Paper short abstract:

In my presentation, I discuss the peculiarities of the ethical process, the moral conundrums and the disciplinary restrictions that a medical anthropologist faces in carrying ethnographic research involving people with dementia in Scotland, UK.

Paper long abstract:

Fieldwork has always been envisioned in ethnographic research as open, interceding surprise, spontaneity and 'accidents' in order to create grounded theories and anthropological knowledge. While this is not excluded in clinical research, the ethical and legal approvals that are required in most Western countries for medical anthropological research in general and with adults with incapacity of consenting in particular frame a different path of getting into the field. The process of getting ethical approvals, without which no research task can be undertaken, follow the so-called clinical gold standard of research. This is characterised by huge bureaucracy; a labyrinthic following of rules, responsibilities and regulations that are passed between various bodies, which slow down the process; as well as a conceptual envisioning of what should be done (the clinical trial model) which contradicts the very core of anthropological endeavour.

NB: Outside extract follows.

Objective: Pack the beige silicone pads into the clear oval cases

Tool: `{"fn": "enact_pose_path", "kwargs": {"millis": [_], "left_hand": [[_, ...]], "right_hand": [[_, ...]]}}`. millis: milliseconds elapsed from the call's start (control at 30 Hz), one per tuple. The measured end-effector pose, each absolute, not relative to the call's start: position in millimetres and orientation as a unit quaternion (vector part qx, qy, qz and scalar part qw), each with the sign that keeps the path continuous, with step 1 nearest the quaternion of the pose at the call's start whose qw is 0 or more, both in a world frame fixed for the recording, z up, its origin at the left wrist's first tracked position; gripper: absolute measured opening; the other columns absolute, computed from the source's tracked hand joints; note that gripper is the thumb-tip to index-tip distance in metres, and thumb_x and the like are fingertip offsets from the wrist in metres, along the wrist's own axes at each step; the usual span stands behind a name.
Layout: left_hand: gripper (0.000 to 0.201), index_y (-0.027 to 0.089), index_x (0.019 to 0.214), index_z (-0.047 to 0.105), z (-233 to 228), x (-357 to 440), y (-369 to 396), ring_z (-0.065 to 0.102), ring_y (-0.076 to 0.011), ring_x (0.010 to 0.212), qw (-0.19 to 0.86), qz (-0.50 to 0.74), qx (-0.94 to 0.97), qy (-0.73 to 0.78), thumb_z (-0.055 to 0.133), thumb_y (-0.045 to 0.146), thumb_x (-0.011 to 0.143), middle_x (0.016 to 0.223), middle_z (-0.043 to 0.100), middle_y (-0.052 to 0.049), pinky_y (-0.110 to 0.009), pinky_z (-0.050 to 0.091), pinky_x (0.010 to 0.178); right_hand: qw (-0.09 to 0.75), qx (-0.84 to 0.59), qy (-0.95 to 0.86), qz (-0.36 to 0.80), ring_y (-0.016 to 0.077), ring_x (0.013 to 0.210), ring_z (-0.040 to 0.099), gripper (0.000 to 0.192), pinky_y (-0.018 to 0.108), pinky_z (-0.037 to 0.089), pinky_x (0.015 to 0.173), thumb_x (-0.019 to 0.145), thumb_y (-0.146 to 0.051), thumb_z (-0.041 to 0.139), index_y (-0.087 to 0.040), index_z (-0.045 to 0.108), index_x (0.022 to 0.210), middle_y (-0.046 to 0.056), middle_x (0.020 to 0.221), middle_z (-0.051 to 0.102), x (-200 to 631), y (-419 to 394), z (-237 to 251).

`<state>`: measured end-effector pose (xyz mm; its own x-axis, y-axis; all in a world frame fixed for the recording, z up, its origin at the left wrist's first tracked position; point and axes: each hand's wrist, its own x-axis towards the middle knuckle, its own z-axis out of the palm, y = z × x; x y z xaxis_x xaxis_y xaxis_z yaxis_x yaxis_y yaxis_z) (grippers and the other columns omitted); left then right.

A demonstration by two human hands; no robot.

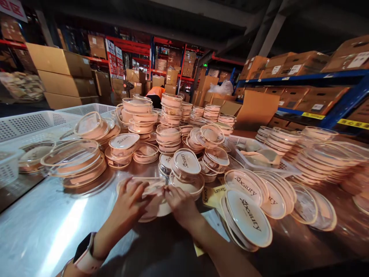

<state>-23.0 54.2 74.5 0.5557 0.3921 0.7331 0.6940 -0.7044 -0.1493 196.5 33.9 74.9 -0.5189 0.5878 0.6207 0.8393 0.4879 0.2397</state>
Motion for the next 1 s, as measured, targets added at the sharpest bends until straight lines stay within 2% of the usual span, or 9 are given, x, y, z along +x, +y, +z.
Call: {"fn": "enact_pose_path", "kwargs": {"millis": [100, 233, 300, 433, 533, 633, 800, 900, 1000], "left_hand": [[0.021, 0.027, 0.096, 0.076, 81.1, -21.2, 47.1, 0.063, -0.0288, 0.099, 0.174, -0.376, -0.868, -0.274, 0.073, 0.019, 0.076, 0.106, 0.069, -0.011, -0.055, 0.043, 0.099], [0.035, 0.025, 0.113, 0.073, 89.0, -32.0, 51.8, 0.067, -0.0253, 0.095, 0.006, -0.455, -0.839, -0.299, 0.07, 0.041, 0.083, 0.107, 0.068, -0.011, -0.037, 0.057, 0.08], [0.037, 0.024, 0.116, 0.072, 88.2, -38.2, 57.9, 0.068, -0.0252, 0.099, -0.11, -0.46, -0.817, -0.33, 0.058, 0.047, 0.09, 0.113, 0.069, -0.011, -0.036, 0.058, 0.082], [0.05, 0.024, 0.129, 0.065, 78.3, -41.4, 67.6, 0.058, -0.0303, 0.121, -0.202, -0.437, -0.806, -0.344, 0.043, 0.053, 0.096, 0.13, 0.063, -0.013, -0.048, 0.049, 0.102], [0.059, 0.026, 0.139, 0.056, 70.9, -38.0, 73.0, 0.046, -0.0344, 0.134, -0.173, -0.4, -0.834, -0.339, 0.06, 0.053, 0.086, 0.143, 0.052, -0.014, -0.055, 0.041, 0.11], [0.057, 0.026, 0.134, 0.06, 65.6, -35.0, 79.4, 0.043, -0.0343, 0.136, -0.151, -0.357, -0.855, -0.344, 0.069, 0.045, 0.082, 0.145, 0.047, -0.014, -0.053, 0.041, 0.111], [0.058, 0.025, 0.136, 0.058, 57.5, -36.3, 90.4, 0.042, -0.0348, 0.137, -0.14, -0.354, -0.853, -0.358, 0.07, 0.042, 0.082, 0.146, 0.045, -0.014, -0.054, 0.039, 0.113], [0.065, 0.025, 0.141, 0.052, 53.5, -39.5, 96.6, 0.037, -0.0361, 0.141, -0.14, -0.365, -0.852, -0.348, 0.071, 0.04, 0.08, 0.15, 0.04, -0.015, -0.056, 0.037, 0.114], [0.073, 0.023, 0.145, 0.045, 52.7, -43.0, 101.1, 0.038, -0.0356, 0.14, -0.154, -0.381, -0.843, -0.347, 0.073, 0.035, 0.079, 0.151, 0.038, -0.017, -0.057, 0.037, 0.113]], "right_hand": [[0.334, -0.358, -0.841, -0.229, 0.0191, 0.072, 0.063, 0.018, 0.029, 0.053, 0.063, 0.096, -0.017, 0.048, -0.018, 0.065, 0.092, 0.007, 0.081, 0.066, 202.0, 28.7, 70.7], [0.497, -0.296, -0.796, -0.18, 0.0284, 0.112, 0.06, 0.045, 0.048, 0.053, 0.094, 0.099, -0.039, 0.048, -0.017, 0.044, 0.138, 0.015, 0.118, 0.063, 214.1, 21.4, 66.8], [0.542, -0.321, -0.764, -0.138, 0.0292, 0.116, 0.059, 0.048, 0.049, 0.052, 0.096, 0.099, -0.033, 0.047, -0.017, 0.038, 0.144, 0.015, 0.123, 0.061, 214.6, 21.3, 66.6], [0.511, -0.292, -0.807, 0.037, 0.021, 0.098, 0.069, 0.029, 0.034, 0.058, 0.086, 0.094, -0.019, 0.054, -0.024, 0.063, 0.121, 0.007, 0.108, 0.072, 207.6, 29.2, 68.7], [0.497, -0.314, -0.802, 0.106, 0.0202, 0.095, 0.071, 0.021, 0.033, 0.057, 0.085, 0.088, -0.014, 0.058, -0.023, 0.072, 0.101, 0.007, 0.103, 0.076, 207.5, 39.7, 70.0], [0.433, -0.436, -0.78, 0.117, 0.0214, 0.083, 0.071, 0.024, 0.035, 0.055, 0.08, 0.081, -0.009, 0.053, -0.02, 0.074, 0.087, 0.007, 0.085, 0.077, 211.7, 50.2, 68.3], [0.361, -0.52, -0.733, 0.251, 0.0229, 0.092, 0.069, 0.033, 0.035, 0.053, 0.084, 0.095, -0.027, 0.043, -0.016, 0.072, 0.108, 0.011, 0.099, 0.076, 210.1, 52.6, 64.2], [0.332, -0.549, -0.738, 0.207, 0.0256, 0.092, 0.067, 0.04, 0.04, 0.051, 0.087, 0.099, -0.037, 0.039, -0.016, 0.073, 0.097, 0.013, 0.095, 0.074, 207.2, 47.5, 65.5], [0.376, -0.53, -0.743, 0.16, 0.0281, 0.106, 0.063, 0.038, 0.044, 0.048, 0.095, 0.096, -0.041, 0.045, -0.016, 0.069, 0.112, 0.015, 0.111, 0.069, 208.3, 47.5, 65.9]]}}
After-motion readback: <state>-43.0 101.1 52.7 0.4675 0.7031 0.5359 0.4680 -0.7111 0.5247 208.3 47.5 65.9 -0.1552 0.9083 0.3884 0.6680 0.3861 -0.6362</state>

In my presentation, I discuss the peculiarities of the ethical process, the moral conundrums and the disciplinary restrictions that a medical anthropologist faces in carrying research involving people with dementia in Scotland, UK. I follow my own experience of getting the ethical approvals for carrying ethnographic research with people living with dementia in care facilities and therapy-animals, as well as accounts from fellow social scientists facing similar difficulties. I further discuss how ethical codes of our discipline are contested by these ethical regulations and how we, as social scientists, can and should contribute to a decongestion of the ethical approval system that endanger ethnographic research involving human participants cognitively impaired.